- [What the task asks]:
Please find the lines in the entries below that contain the word "target", and copy each one.
[Records]
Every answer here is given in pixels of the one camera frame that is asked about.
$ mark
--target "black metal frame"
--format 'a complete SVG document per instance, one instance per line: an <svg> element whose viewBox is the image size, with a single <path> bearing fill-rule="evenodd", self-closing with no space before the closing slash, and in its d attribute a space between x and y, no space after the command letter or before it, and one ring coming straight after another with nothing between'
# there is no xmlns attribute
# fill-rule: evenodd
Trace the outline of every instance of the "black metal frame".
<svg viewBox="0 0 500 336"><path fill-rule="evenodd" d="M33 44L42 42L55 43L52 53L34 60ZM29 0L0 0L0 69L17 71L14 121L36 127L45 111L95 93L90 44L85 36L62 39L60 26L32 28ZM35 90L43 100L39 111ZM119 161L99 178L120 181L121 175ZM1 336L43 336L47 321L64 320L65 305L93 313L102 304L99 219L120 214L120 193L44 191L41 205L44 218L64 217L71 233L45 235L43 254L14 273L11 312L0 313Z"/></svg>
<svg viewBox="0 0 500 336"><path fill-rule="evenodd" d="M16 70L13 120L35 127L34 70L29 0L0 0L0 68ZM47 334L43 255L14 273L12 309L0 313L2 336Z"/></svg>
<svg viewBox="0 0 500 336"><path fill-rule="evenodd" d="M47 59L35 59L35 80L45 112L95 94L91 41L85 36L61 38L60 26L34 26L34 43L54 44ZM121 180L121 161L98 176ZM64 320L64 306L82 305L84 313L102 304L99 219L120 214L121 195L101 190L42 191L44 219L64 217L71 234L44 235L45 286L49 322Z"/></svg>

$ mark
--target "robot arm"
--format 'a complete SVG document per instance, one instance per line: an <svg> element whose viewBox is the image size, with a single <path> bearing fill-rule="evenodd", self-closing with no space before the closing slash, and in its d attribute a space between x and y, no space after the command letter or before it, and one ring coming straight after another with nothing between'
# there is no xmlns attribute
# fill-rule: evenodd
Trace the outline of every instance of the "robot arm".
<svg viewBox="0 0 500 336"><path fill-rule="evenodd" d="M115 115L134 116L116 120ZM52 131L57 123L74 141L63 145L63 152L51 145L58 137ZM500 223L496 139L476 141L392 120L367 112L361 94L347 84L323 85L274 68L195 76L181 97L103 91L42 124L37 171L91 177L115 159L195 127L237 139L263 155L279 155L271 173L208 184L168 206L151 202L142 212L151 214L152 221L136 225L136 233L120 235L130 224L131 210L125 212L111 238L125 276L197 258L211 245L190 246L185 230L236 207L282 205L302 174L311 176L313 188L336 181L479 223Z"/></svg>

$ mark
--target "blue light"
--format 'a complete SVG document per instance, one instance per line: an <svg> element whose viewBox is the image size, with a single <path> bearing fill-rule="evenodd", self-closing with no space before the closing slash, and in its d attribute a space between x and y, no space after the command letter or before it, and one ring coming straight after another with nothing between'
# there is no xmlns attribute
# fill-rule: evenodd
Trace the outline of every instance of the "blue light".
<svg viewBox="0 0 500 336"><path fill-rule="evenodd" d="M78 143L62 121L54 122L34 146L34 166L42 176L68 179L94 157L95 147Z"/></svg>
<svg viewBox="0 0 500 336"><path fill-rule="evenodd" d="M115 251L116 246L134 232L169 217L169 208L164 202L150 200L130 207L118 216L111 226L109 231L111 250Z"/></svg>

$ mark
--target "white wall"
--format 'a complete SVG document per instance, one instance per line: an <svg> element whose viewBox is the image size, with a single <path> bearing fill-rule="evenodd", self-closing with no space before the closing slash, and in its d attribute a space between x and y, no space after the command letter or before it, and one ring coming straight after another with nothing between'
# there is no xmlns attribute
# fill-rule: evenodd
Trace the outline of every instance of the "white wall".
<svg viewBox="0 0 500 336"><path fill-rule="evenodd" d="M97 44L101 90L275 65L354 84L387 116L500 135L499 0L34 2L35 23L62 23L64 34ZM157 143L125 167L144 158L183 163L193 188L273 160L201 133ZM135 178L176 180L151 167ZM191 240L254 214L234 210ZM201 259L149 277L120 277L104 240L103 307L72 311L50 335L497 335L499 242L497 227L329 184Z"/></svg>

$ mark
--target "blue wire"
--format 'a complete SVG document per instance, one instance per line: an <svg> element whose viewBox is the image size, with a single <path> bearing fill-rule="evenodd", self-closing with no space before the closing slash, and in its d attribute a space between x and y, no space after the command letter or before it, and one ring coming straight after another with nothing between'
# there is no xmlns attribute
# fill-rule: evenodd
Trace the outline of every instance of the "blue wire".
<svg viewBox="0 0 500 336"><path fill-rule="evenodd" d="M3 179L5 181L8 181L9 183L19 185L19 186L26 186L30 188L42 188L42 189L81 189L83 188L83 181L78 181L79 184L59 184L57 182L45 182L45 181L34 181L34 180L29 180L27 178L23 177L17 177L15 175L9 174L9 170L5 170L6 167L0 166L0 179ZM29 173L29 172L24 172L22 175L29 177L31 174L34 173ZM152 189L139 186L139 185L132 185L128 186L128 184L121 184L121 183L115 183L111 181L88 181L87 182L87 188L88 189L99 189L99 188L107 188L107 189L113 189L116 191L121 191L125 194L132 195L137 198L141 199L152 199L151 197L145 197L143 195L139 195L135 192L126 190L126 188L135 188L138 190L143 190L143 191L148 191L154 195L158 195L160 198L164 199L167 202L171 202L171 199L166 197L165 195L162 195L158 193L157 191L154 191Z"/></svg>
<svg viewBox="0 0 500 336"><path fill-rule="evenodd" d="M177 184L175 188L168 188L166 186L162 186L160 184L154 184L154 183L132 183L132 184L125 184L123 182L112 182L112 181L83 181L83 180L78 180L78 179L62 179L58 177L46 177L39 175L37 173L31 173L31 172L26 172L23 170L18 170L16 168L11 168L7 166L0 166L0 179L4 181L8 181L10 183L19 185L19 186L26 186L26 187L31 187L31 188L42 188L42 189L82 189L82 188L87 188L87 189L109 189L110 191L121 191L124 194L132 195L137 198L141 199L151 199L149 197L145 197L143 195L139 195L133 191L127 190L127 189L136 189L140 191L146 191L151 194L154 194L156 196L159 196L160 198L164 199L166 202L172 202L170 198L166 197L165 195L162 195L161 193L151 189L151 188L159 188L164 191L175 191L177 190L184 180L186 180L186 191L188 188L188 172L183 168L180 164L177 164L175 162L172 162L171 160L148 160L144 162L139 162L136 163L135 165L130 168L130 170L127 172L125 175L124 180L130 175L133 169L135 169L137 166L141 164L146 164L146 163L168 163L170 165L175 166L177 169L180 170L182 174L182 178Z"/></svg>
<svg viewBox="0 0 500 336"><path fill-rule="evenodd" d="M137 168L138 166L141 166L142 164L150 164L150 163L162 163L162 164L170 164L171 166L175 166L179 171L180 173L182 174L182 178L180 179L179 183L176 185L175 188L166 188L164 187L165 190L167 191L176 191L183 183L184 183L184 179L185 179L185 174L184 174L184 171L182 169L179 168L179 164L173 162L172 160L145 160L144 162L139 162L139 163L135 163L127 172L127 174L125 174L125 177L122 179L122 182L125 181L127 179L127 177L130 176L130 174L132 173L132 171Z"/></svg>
[/Records]
- [Written reply]:
--target "black metal frame"
--target "robot arm"
--target "blue light"
--target "white wall"
--target "blue wire"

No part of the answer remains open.